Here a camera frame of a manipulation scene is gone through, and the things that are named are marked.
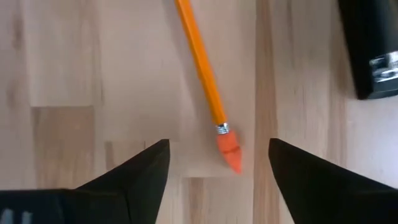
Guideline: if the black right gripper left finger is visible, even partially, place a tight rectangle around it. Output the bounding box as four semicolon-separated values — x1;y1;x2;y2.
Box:
0;138;171;224

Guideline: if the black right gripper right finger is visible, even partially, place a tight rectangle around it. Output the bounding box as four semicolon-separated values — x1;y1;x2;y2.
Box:
268;138;398;224

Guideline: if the orange pencil with eraser cap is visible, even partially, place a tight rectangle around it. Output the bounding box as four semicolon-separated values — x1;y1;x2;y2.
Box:
174;0;243;175

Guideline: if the small black stapler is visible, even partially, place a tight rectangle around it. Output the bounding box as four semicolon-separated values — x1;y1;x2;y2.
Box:
338;0;398;101

▸ **Your goal**:
Copy nothing except the lines from the one holding "Guideline: if the black right gripper right" through the last line of the data above, and return them exactly.

▸ **Solution to this task**:
Guideline: if the black right gripper right finger is visible, even partially, place a tight rectangle around it. Output the bounding box as four semicolon-separated values — x1;y1;x2;y2.
Box:
268;138;398;224

Guideline: if the orange pencil with eraser cap is visible, even partially, place a tight rectangle around it. Output the bounding box as four semicolon-separated values — x1;y1;x2;y2.
Box:
174;0;243;175

Guideline: if the small black stapler is visible, even partially, place a tight rectangle around it. Output the bounding box as four semicolon-separated values — x1;y1;x2;y2.
Box:
338;0;398;101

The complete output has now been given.